A few days ago I gave the first homework assignment of the year to my AP Music Theory students. As I said the words "Homework, due Tuesday, page..." I observed all ten students pull out the planners they were given on the first day of school. Pencils poised, eyes alert, ready to write. I started to say "I'll post this on FirstClass" (our school email system), but stopped myself. I simply gave the assignment. They wrote it down, several asked questions, I clarified and had them say it back to me. "What page numbers? Due when?" All assignments were turned in completed and on time.
In years past I have set up a conference on FirstClass. The students had an AP Music Theory icon that had a little flag pop up when I posted something. I would post assignments, and just to make sure they got it I would email the group the message "Check class conference." Once I set up this fairly high tech system, any breakdown in the system was used against me.
"You didn't send an email, so I didn't check the conference."(Then why have an icon with a little flag?)
"You sent an email but didn't post in the conference so I wasn't sure..." (That was so lame the student looked embarrassed, but it didn't keep him from trying)
And my favorite - "There were extra spaces between one assignment and the next, so I thought only the first one was due today." (The words "Due Thursday" at the top of the message were obviously canceled out by an extra tap on space bar.)
All of the students in that class were bright, well-intentioned kids. They also heard me repeatedly say that they were responsible for assignments as soon as the information came out of my mouth. All this emailing and posting was to help them remember and make good use of the wonderful technology at our fingertips and make life easier for us all. But it actually complicated things and helped turn smart AP students into whiny excuse-makers, and it put the responsibility of homework on my communication system instead of the ability of the students to follow directions.
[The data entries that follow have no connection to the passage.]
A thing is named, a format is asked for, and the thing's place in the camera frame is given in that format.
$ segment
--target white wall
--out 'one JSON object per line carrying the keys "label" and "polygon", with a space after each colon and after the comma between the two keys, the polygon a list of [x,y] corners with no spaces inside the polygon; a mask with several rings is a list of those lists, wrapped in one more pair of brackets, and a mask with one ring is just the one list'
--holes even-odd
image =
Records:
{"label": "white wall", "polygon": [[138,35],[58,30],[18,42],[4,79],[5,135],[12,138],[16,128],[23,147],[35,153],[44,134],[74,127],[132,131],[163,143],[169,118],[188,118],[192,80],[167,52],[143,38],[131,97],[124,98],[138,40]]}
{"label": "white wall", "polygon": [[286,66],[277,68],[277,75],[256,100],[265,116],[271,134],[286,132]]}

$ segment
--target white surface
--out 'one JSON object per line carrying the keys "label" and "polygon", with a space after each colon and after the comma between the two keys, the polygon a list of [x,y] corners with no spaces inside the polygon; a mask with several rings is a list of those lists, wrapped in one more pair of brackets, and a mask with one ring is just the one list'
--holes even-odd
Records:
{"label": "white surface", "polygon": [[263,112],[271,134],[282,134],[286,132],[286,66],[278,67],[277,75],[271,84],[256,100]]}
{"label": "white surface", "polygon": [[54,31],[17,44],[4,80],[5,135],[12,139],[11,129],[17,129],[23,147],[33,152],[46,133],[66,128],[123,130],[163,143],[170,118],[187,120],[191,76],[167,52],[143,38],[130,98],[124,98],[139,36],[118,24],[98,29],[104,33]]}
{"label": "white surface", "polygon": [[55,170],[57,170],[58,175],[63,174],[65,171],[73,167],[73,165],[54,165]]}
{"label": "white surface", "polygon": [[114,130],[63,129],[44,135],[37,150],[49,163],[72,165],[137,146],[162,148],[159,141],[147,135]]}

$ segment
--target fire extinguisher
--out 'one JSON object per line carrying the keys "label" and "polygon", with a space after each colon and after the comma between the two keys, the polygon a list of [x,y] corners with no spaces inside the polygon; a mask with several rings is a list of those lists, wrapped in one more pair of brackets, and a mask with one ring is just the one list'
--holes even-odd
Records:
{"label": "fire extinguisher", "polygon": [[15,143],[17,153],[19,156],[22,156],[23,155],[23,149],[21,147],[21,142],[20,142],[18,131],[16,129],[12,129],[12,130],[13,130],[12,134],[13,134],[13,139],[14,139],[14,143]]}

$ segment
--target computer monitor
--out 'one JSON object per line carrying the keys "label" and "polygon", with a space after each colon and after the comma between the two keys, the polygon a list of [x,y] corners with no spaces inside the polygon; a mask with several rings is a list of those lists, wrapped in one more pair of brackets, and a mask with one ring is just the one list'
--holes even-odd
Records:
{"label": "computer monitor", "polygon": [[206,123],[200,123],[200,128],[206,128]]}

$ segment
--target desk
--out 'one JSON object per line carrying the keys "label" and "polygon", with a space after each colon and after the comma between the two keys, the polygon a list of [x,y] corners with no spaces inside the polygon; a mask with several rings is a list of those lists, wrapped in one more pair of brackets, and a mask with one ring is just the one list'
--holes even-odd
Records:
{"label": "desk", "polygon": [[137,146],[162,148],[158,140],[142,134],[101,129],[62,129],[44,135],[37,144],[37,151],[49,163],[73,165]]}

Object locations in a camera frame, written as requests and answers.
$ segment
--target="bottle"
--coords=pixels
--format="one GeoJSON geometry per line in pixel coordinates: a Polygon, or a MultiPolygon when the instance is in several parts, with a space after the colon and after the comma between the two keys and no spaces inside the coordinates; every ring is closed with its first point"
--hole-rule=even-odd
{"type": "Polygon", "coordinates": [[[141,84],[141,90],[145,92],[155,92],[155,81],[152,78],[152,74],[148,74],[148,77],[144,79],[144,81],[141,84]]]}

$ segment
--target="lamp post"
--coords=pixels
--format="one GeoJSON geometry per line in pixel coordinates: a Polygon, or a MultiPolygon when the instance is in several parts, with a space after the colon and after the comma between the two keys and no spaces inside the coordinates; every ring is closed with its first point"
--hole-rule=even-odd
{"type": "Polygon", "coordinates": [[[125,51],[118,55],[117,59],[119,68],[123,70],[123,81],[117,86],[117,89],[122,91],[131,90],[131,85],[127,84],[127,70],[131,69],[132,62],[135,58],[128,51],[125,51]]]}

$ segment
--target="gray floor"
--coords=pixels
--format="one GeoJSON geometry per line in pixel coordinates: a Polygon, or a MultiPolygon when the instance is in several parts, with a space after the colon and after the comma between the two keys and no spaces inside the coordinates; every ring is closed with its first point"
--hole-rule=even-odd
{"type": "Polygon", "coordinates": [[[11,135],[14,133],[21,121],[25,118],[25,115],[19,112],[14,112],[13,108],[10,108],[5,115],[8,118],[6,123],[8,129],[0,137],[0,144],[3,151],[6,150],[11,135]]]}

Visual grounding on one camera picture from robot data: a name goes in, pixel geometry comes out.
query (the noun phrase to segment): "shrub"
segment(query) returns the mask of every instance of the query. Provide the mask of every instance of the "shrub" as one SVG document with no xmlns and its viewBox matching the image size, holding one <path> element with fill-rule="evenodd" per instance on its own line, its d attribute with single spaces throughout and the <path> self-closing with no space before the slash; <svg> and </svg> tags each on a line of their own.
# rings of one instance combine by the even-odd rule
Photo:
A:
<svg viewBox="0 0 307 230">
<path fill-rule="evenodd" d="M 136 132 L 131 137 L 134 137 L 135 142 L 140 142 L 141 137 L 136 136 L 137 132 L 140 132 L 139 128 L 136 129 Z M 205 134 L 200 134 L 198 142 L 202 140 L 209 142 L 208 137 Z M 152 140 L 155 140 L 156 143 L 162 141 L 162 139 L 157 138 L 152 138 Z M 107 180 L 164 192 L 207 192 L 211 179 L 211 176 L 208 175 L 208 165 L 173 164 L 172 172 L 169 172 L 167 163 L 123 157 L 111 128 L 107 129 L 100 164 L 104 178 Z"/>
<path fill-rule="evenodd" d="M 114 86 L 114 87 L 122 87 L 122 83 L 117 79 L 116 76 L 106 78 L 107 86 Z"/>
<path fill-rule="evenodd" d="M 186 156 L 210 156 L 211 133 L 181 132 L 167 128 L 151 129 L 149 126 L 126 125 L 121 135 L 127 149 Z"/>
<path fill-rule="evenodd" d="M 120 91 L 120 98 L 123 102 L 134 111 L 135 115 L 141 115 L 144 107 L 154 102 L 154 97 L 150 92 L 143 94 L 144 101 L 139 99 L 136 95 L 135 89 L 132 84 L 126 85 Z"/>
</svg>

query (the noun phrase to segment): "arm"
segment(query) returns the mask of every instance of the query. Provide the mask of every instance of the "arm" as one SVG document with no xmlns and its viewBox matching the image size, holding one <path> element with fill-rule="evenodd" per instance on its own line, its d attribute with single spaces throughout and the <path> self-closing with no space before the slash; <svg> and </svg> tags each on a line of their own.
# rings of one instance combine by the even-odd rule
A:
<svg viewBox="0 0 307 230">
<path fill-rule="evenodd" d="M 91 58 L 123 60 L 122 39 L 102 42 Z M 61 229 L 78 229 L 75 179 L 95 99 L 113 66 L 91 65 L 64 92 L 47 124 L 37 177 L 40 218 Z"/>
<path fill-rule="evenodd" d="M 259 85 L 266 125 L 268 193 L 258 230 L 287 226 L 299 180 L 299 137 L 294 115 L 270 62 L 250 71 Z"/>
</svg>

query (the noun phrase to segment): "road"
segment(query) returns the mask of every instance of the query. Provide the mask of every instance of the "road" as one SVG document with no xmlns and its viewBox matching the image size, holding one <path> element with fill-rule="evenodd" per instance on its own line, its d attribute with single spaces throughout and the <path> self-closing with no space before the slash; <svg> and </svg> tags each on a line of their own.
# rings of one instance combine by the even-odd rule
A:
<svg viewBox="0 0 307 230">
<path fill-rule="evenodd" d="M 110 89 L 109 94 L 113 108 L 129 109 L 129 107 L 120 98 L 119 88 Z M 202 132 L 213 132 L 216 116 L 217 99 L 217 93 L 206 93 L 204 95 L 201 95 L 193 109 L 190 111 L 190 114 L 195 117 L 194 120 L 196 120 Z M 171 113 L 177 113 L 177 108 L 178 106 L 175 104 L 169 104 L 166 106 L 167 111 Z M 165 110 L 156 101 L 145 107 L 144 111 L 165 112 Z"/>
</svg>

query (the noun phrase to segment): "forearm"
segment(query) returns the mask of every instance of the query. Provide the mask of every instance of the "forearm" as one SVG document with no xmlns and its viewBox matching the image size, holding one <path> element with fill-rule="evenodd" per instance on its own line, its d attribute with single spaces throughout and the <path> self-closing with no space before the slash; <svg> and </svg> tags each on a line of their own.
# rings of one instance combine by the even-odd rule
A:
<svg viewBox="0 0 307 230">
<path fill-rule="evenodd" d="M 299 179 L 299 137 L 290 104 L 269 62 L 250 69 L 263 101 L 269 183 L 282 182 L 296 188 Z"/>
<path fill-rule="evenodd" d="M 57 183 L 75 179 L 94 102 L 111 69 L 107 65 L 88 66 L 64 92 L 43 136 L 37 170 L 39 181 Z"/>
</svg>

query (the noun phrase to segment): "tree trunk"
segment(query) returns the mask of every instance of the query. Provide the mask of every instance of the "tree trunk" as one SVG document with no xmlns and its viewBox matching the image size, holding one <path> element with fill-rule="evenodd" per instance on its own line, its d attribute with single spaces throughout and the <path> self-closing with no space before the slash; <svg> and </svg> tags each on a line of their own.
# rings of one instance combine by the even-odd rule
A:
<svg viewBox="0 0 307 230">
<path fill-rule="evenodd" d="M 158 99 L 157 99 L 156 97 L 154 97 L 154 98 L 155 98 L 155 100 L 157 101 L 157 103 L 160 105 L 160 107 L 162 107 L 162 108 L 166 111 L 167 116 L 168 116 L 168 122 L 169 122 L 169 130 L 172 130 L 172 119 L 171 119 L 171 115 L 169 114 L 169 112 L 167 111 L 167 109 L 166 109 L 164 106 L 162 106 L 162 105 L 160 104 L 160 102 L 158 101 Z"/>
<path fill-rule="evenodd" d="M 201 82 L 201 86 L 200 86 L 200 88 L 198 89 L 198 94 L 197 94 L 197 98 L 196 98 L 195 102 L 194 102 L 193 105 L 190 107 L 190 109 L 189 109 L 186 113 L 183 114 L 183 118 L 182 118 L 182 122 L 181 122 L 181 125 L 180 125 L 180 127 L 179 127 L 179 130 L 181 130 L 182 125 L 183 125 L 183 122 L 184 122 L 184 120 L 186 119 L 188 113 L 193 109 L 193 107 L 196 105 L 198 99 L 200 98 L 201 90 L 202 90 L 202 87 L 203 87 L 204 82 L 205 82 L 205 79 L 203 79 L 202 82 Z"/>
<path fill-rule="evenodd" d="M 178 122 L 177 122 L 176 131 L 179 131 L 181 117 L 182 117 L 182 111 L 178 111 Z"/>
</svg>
I have continued with the low-tech system of assigning homework, and so far so good. There has been one breakdown in communication. A student didn't write "odd numbers only"for an assignment, so he did twice the required work. When he arrived to class and realized his mistake, he exclaimed, "I am so bad at following directions!"
He was responsible, not me and my message system. As soon as others in the class told him only odd problems were required, he remembered hearing it. He had forgotten to write it down.
One of the amazing, counter-intuitive results of computer technology and the internet revolution is how it connects people in unusual ways. I find I am able to use the internet to keep up with students on Facebook better than I am able to use it to assign homework. I was so touched by messages on my birthday that I purposed to check Facebook every day during Lent so I could keep up with birthdays, prayer needs, and other pertinent information such as life changes and what people are eating. (Check right now if you don't believe me. Somewhere on your Facebook feed is a photo of food on a plate or someone eating. I don't know why this is, but it is true.) I have not kept up the daily check, but I am on Facebook now more frequently than my former once-every-two-week checks. I love connecting with old friends, but it can be a time-consuming distraction that leads down a maze of rabbit trails. Before I know it, an hour has gone by, and I've forgotten the original reason I turned on the computer.
The rabbit trail effect may be the reason why my high-tech homework reminders didn't work as well as a plain old pencil and a calendar. Do students have so many computer windows open while checking assignment posts that they lose track of their original destinations and get lost in a delightful maze of information? Spiral-bound student planners may be embarrassingly old-fashioned, but once opened the students have few choices other than reading what they have written. They offer no portal to Wonderland.